Alcohol and the Holidays

How to manage the holiday season in a happy and healthy way!

alcohol at the holidays

Although there are daily headlines about the benefits to your health of wine and other drinks, it is important to understand what drinking does to your body. Alcohol contains empty calories and has no nutritional value. Your body can't store alcohol, so it must metabolize it right away.

All ethyl alcohol which is broken down in the human body is first converted to acetaldehyde, and then this acetaldehyde is converted into acetic acid radicals--also known as acetyl radicals. Acetaldehyde is a poison which is a close relative of formaldehyde (here come the jokes about being “pickled” or preserved!)

When you drink alcohol, your body makes metabolizing it a priority over all other metabolic processes. Your body sends alcohol to the liver, which produces the enzymes necessary for the oxidation and metabolism of alcohol. Your body won't metabolize sugars and fats as efficiently during the metabolism of alcohol, which can cause your metabolism to slow. This can contribute to weight gain, as can the empty calories found in alcohol.

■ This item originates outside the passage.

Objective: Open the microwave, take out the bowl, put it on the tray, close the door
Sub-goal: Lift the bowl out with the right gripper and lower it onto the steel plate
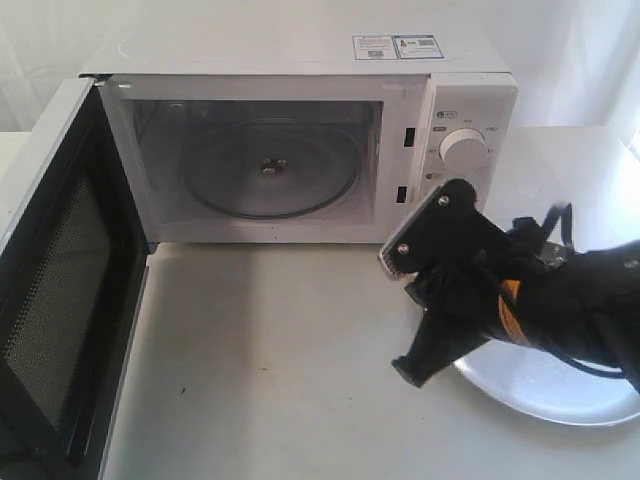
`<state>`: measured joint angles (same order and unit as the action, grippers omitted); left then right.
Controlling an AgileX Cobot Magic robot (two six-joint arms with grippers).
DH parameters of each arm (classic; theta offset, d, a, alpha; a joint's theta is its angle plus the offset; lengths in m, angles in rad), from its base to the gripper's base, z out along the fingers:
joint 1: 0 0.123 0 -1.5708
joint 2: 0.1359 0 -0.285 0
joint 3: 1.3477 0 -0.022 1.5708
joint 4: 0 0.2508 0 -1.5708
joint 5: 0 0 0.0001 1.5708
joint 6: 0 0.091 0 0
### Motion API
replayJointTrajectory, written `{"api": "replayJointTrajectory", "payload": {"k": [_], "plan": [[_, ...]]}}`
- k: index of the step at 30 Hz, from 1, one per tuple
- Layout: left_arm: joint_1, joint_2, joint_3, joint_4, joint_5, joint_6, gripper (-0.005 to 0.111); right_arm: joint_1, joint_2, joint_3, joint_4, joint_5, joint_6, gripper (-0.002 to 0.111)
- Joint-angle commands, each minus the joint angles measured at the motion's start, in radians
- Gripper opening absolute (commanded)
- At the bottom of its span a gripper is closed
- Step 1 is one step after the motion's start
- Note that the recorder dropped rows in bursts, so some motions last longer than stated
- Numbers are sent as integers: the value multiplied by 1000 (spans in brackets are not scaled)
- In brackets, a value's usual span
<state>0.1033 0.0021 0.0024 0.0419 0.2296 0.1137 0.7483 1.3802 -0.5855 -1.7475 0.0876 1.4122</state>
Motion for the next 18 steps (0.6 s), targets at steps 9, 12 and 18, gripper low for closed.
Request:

Not only does alcohol not contain any nutrients of its own, but alcohol also irritates your gastrointestinal tract, is toxic to your liver, and can damage your body's ability to absorb nutrients, vitamins and minerals from the food you eat.

A full stomach helps break down alcohol, but not because your food "soaks up" the alcohol. The food in your stomach keeps the alcohol there before it heads straight to the high-absorption small intestine. That way the enzymes in your stomach have more time to work on the alcohol. Drink on an empty stomach, and the liquid quickly makes it into the small intestine, where there's more than 200 square meters of surface area for absorption into your body.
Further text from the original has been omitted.